Zmarła jedna z najciężej poszkodowanych ofiar tragicznego wypadku, do którego doszło 1 marca na placu Rodła w Szczecinie. Portal wSzczecinie.pl potwierdził informację w kilku źródłach, w tym u rodziny poszkodowanej. Pani Marzena odeszła 25 maja.

59-letnia Marzena Derenda od wielu tygodni znajdowała się w śpiączce. Lekarze określali jej stan jako bardzo ciężki. Rodzina poszkodowanej z ogromną determinacją walczyła, by zebrać pieniądze na rehabilitację kobiety.

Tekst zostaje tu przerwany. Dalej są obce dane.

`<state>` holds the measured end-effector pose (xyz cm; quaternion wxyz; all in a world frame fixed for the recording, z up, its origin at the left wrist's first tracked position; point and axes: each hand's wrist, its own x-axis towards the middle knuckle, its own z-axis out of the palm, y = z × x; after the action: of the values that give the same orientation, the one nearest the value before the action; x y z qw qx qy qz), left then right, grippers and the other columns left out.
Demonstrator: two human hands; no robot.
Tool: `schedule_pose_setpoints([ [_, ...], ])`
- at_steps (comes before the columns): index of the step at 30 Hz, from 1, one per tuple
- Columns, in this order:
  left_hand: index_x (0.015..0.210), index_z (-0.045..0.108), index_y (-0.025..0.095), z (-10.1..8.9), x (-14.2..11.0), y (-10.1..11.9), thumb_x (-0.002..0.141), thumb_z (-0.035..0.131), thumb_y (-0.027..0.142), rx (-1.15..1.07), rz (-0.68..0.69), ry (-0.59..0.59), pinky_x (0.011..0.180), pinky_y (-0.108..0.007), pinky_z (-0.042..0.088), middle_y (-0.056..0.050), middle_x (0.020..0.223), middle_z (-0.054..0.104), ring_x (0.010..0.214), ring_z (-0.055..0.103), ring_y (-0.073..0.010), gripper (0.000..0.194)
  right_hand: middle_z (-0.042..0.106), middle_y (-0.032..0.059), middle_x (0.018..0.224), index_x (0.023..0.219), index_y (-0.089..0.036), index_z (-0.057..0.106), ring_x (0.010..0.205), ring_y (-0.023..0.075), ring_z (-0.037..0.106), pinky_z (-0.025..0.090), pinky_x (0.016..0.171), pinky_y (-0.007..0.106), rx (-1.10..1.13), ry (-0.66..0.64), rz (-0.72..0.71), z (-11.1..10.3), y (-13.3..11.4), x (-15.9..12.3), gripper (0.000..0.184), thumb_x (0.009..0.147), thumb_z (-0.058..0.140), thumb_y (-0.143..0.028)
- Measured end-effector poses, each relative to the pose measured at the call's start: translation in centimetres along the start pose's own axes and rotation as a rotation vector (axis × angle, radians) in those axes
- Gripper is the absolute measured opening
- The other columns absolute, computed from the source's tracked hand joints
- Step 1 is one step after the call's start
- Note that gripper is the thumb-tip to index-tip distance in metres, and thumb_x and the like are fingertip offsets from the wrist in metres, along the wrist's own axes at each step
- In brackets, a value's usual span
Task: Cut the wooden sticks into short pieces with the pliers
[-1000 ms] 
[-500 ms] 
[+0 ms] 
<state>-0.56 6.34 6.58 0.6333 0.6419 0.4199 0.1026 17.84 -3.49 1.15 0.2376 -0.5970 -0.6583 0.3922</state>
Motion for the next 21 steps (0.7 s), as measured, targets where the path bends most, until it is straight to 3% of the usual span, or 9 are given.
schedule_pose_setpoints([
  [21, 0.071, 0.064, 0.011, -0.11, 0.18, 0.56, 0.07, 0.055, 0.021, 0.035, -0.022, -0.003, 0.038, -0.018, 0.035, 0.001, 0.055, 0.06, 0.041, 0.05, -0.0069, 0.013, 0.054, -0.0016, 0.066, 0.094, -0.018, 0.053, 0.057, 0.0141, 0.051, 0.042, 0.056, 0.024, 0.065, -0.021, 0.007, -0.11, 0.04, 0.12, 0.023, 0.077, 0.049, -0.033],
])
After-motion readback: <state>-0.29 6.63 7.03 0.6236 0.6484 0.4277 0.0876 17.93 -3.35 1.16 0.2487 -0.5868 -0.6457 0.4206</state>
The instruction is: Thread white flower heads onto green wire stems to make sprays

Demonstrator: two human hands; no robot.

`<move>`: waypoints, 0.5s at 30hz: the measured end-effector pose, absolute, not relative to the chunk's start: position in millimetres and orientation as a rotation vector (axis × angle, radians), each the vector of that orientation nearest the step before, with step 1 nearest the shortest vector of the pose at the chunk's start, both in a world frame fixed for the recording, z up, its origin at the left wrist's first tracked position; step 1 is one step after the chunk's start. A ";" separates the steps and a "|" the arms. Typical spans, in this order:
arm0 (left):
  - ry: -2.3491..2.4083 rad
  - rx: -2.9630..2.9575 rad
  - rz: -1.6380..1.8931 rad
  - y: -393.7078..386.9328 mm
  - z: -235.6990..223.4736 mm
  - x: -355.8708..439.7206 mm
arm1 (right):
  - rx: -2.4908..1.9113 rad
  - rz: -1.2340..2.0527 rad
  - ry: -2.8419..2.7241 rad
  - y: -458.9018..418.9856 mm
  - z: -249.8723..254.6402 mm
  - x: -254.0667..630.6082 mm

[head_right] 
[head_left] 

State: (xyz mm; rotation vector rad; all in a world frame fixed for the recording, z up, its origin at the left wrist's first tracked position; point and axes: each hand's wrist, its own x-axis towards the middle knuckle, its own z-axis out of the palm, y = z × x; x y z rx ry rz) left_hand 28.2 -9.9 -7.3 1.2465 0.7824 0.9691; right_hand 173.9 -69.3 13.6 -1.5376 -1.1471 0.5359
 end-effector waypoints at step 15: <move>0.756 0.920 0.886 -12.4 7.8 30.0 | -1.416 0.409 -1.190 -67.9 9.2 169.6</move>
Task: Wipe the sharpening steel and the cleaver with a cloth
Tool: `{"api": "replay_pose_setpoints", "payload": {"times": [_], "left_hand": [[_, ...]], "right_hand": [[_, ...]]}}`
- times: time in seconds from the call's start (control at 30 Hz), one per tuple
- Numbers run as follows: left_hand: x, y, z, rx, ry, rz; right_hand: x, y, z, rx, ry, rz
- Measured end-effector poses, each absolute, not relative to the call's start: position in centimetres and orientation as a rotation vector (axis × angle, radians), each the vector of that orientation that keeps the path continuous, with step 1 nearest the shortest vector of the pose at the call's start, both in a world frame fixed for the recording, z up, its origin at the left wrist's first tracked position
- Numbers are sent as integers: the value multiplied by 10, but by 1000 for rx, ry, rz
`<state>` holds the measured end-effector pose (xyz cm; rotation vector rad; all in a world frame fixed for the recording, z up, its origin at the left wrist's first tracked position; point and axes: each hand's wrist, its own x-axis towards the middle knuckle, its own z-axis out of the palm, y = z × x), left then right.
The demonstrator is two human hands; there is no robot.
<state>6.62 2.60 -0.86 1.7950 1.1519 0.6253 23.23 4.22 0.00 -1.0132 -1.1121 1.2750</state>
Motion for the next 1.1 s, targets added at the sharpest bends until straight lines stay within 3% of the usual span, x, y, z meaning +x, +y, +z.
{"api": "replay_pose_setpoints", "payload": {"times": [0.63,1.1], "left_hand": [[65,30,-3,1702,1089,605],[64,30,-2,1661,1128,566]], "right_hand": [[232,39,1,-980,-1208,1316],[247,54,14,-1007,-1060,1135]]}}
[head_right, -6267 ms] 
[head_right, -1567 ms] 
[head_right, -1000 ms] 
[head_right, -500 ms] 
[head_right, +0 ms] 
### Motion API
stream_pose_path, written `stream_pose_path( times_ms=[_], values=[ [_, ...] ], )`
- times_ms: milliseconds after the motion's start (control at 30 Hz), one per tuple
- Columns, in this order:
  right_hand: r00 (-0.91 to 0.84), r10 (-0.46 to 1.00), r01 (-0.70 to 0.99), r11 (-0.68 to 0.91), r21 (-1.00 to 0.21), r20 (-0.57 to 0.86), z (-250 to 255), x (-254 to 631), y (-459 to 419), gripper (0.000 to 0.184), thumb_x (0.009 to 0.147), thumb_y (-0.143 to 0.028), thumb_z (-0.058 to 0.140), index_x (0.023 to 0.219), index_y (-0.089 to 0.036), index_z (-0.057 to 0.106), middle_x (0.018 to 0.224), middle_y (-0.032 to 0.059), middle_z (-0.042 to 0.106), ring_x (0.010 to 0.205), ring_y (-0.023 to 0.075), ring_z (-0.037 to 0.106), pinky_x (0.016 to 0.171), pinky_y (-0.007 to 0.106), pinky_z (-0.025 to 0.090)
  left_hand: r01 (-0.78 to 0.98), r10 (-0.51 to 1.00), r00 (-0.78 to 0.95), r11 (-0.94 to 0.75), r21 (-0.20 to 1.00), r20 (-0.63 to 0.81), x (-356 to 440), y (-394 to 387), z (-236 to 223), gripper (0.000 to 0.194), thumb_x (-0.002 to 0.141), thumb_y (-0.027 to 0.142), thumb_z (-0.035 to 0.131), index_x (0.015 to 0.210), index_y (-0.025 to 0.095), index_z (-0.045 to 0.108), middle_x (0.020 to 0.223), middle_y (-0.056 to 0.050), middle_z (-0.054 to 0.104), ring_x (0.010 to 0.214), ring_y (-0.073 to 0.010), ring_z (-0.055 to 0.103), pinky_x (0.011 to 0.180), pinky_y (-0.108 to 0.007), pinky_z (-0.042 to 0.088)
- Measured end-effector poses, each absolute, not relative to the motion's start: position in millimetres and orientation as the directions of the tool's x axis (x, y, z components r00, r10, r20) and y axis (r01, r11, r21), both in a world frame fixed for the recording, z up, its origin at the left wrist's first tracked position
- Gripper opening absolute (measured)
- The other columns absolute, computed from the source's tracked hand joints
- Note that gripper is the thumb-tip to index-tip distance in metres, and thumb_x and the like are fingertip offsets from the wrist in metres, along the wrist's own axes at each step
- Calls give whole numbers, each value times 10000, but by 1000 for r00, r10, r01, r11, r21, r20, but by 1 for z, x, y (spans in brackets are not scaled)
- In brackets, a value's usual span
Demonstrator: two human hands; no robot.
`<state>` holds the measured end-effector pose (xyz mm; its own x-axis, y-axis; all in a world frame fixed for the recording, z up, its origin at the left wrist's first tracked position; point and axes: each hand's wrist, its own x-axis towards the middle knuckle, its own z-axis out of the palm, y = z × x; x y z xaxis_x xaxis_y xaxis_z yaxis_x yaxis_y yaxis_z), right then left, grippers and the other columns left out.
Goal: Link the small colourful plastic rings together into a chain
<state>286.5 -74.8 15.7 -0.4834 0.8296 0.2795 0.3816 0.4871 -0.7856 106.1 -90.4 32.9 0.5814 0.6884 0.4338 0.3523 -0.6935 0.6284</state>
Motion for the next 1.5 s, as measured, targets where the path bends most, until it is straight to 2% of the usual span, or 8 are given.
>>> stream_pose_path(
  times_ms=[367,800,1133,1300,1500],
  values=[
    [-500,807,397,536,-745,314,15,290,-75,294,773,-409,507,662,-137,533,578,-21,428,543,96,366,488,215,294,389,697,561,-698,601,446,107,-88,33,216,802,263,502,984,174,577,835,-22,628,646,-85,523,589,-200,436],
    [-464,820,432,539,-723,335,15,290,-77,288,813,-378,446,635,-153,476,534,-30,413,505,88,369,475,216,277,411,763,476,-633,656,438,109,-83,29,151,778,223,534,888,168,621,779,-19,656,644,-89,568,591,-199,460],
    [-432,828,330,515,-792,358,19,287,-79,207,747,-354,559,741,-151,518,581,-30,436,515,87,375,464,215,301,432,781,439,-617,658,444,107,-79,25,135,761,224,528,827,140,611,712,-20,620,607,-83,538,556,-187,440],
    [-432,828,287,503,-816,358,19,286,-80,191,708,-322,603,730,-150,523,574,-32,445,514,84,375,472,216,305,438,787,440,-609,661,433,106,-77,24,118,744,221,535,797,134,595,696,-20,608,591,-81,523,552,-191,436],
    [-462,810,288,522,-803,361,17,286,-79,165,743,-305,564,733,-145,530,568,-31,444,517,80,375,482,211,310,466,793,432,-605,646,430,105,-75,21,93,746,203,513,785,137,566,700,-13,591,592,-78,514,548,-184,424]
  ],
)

Przypomnijmy, że do tragedii na placu Rodła w Szczecinie doszło 1 marca. Mężczyzna intencjonalnie wjechał w tłum ludzi. Sprawca został poddany badaniom psychiatrycznym. Postawiono mu zarzuty usiłowania zabójstwa wielu osób oraz spowodowania katastrofy w ruchu lądowym. Bardzo prawdopodobne, że kwalifikacja czynu zostanie zmieniona po śmierci jednej z ofiar. Czekamy na komunikat prokuratury w tej sprawie.

W wypadku ucierpiało dwadzieścia osób, w tym dzieci. Dwie kobiety po wypadku znajdowały się w bardzo ciężkim stanie, jedną z nich była pani Marzena.